Computing Singularly Perturbed Differential Equations

TL;DR

This paper presents a computational method for efficiently simulating nonlinear differential equations with multiple time scales, capable of handling complex dynamics like relaxation oscillations and initial condition sensitivities, with demonstrated accuracy and computational savings.

Contribution

It introduces a novel coarse-graining approach for nonlinear ODE systems that captures complex behaviors and improves computational efficiency.

Findings

Successfully applied to Hamiltonian and dissipative systems

Accurately captures mixed slow-fast responses and initial condition effects

Achieves significant computational time savings

Abstract

A computational tool for coarse-graining nonlinear systems of ordinary differential equations in time is discussed. Three illustrative model examples are worked out that demonstrate the range of capability of the method.
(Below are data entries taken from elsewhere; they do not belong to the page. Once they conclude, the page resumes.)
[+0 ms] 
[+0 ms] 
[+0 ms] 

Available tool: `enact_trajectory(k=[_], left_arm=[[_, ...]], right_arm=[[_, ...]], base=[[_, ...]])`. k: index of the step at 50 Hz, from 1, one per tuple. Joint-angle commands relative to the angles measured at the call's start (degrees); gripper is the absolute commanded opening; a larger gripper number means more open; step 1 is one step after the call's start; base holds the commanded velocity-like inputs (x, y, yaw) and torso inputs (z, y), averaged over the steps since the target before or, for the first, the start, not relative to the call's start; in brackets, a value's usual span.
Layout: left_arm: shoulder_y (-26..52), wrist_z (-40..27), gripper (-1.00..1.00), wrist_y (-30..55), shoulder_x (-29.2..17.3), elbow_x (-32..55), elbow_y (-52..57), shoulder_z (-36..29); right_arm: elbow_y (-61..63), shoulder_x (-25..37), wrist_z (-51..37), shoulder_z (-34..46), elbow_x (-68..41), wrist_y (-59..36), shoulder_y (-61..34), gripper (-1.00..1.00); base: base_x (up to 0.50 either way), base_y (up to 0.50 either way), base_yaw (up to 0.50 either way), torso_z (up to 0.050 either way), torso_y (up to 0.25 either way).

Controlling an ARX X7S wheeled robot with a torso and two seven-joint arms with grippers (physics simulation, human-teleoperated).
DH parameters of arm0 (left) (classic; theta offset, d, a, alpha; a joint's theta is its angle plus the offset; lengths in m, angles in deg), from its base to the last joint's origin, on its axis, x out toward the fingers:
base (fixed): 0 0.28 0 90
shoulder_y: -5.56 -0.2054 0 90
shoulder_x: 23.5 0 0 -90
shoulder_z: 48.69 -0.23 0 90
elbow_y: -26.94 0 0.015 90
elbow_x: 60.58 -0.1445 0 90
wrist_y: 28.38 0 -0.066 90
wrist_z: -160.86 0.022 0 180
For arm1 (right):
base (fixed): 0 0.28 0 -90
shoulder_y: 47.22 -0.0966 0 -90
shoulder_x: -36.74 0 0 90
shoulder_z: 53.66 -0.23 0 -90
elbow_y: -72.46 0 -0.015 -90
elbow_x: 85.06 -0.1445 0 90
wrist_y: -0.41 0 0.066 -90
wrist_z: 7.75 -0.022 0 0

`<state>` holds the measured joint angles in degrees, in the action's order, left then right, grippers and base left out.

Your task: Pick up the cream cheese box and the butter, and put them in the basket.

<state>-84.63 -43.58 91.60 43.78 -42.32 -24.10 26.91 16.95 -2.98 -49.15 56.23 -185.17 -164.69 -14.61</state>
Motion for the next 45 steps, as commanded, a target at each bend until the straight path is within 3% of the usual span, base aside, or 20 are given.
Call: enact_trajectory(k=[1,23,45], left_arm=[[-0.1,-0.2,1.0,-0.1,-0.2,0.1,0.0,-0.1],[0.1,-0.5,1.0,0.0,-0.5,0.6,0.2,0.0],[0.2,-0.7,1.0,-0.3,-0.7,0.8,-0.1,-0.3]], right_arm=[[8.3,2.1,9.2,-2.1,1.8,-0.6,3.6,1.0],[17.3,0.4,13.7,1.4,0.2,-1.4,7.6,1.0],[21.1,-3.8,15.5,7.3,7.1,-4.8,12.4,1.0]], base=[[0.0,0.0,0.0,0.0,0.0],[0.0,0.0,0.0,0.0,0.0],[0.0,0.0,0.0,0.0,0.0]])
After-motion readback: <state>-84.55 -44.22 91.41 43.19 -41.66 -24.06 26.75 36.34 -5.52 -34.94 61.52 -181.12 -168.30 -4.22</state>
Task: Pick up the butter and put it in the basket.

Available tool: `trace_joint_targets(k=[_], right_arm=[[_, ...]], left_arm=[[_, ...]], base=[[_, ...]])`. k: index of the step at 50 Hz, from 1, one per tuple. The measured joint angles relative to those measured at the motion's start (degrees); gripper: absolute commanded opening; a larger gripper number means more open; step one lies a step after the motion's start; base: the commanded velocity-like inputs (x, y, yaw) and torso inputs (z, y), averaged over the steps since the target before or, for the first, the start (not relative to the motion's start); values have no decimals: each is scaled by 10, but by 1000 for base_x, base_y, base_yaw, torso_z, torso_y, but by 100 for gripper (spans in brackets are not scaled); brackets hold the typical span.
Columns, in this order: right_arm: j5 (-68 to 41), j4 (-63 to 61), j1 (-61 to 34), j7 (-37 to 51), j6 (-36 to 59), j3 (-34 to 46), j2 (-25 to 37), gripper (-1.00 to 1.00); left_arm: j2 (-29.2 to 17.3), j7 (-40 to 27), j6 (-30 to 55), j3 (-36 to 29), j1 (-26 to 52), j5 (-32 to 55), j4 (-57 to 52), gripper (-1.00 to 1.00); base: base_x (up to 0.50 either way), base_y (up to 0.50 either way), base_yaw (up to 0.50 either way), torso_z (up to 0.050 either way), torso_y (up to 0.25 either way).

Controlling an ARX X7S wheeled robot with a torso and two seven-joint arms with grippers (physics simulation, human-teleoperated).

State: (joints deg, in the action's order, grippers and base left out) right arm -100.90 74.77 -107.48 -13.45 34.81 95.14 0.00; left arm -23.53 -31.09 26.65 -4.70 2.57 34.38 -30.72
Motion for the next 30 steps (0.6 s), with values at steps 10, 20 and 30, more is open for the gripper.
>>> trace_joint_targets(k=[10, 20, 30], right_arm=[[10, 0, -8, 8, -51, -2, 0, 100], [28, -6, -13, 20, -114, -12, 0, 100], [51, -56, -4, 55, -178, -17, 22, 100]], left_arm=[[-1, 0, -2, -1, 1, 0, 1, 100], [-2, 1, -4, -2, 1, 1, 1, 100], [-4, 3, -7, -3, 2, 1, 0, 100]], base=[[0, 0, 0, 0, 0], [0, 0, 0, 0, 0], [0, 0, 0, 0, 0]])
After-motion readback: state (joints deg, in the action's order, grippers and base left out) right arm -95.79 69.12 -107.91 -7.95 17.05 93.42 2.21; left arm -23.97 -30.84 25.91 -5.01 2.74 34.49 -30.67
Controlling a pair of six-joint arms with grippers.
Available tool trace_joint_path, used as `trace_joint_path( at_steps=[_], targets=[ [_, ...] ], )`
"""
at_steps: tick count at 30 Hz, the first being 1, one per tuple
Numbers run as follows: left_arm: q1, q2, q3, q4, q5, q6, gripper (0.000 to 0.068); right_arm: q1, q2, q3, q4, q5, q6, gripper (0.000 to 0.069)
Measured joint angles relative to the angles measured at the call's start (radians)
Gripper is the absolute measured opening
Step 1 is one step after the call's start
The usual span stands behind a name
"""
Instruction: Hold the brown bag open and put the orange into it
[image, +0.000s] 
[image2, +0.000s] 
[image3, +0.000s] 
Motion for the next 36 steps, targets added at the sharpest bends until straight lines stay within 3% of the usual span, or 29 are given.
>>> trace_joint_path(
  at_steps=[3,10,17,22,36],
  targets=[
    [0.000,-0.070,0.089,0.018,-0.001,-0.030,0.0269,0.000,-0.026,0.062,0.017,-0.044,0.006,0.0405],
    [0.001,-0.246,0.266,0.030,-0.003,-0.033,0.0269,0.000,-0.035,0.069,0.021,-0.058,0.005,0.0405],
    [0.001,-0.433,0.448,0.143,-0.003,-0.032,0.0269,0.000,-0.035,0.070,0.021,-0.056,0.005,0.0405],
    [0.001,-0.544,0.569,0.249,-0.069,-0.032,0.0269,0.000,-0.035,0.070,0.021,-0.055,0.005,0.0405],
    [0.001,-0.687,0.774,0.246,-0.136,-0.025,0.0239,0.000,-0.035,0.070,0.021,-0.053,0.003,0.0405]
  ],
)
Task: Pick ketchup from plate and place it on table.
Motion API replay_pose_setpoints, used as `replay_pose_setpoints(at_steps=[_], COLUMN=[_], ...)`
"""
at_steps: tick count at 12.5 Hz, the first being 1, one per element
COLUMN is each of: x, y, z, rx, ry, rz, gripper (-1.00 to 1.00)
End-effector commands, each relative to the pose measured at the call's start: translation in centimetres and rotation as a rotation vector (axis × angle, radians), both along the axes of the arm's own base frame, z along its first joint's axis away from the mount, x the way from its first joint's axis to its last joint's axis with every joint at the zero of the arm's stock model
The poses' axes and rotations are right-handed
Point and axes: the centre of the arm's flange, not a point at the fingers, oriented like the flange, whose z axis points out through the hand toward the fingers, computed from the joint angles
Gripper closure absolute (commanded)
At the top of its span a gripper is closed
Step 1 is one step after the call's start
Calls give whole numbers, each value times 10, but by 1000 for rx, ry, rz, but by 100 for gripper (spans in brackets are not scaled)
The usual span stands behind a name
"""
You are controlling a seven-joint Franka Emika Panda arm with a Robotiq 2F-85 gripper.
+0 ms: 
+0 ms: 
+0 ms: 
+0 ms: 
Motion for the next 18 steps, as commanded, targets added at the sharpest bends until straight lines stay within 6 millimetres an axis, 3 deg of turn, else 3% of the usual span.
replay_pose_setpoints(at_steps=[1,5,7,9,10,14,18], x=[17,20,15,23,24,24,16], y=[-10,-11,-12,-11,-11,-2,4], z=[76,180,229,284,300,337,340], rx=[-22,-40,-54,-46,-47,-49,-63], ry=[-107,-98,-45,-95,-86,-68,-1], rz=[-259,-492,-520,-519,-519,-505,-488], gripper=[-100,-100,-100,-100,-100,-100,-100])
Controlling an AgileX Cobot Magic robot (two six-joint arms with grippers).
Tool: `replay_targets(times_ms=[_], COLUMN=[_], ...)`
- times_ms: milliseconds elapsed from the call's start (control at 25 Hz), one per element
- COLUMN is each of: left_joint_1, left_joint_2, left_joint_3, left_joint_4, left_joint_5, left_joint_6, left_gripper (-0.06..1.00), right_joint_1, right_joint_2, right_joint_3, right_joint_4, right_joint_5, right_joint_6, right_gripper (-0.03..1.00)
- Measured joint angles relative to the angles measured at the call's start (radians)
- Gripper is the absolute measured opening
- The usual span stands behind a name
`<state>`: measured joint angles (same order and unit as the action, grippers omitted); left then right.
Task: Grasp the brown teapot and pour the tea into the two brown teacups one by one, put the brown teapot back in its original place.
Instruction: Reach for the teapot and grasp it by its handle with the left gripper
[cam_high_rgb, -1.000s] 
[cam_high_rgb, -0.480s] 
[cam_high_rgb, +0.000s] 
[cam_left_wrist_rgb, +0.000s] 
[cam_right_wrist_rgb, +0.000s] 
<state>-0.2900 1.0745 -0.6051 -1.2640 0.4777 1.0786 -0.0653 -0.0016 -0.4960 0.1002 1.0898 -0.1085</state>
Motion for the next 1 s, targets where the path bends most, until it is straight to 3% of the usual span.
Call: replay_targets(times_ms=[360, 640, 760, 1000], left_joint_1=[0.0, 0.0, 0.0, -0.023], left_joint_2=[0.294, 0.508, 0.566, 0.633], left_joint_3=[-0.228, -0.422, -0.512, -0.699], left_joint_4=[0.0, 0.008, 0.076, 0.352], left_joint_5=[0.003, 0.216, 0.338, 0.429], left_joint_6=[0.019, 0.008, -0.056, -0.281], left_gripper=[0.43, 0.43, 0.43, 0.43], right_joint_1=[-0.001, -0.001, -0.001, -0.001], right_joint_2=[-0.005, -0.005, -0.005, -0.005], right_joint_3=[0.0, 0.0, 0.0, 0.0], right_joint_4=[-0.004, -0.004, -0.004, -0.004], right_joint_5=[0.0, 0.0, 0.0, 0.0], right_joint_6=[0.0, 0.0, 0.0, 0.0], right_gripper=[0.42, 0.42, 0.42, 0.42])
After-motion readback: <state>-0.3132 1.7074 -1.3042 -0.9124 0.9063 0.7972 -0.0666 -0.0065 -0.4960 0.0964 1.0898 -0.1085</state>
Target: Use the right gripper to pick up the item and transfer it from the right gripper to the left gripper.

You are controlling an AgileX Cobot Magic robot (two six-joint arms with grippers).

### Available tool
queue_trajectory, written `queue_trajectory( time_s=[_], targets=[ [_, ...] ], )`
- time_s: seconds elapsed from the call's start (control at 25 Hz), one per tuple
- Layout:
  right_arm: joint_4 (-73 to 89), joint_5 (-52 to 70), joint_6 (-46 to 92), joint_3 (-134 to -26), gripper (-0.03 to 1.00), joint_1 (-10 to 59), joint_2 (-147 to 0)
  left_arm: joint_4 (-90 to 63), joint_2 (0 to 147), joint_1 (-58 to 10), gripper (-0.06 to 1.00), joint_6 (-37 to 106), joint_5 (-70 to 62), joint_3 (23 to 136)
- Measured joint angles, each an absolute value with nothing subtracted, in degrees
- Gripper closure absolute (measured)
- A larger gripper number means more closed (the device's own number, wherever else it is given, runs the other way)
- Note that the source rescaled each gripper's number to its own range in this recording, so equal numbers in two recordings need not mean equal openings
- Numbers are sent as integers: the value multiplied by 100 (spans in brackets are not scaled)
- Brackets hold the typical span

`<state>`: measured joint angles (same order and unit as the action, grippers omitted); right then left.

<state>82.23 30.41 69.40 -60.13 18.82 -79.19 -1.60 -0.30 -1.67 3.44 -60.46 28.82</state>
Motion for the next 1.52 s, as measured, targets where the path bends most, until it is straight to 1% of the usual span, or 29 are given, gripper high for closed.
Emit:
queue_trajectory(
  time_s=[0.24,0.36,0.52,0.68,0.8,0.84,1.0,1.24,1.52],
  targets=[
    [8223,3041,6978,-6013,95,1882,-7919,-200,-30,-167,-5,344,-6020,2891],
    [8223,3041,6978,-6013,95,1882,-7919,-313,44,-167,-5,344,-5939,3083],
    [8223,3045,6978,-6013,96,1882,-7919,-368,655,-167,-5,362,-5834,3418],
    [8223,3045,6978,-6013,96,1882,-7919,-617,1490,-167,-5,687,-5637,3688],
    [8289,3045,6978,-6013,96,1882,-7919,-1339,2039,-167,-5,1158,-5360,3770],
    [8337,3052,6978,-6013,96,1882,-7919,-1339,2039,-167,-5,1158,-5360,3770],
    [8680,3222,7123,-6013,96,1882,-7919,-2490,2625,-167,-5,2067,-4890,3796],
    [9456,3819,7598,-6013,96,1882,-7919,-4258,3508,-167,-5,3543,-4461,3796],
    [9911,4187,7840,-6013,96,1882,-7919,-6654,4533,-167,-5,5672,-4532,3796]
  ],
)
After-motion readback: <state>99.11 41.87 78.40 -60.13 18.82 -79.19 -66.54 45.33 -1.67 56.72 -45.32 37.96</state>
This includes the averaging of Hamiltonian as well as dissipative microscopic dynamics whose `slow' variables, defined in a precise sense, can often display mixed slow-fast response as in relaxation oscillations, and dependence on initial conditions of the fast variables. Also covered is the case where the quasi-static assumption in solid mechanics is violated. The computational tool is demonstrated to capture all of these behaviors in an accurate and robust manner, with significant savings in time. A practically useful strategy for initializing short bursts of microscopic runs for the accurate computation of the evolution of slow variables is also developed.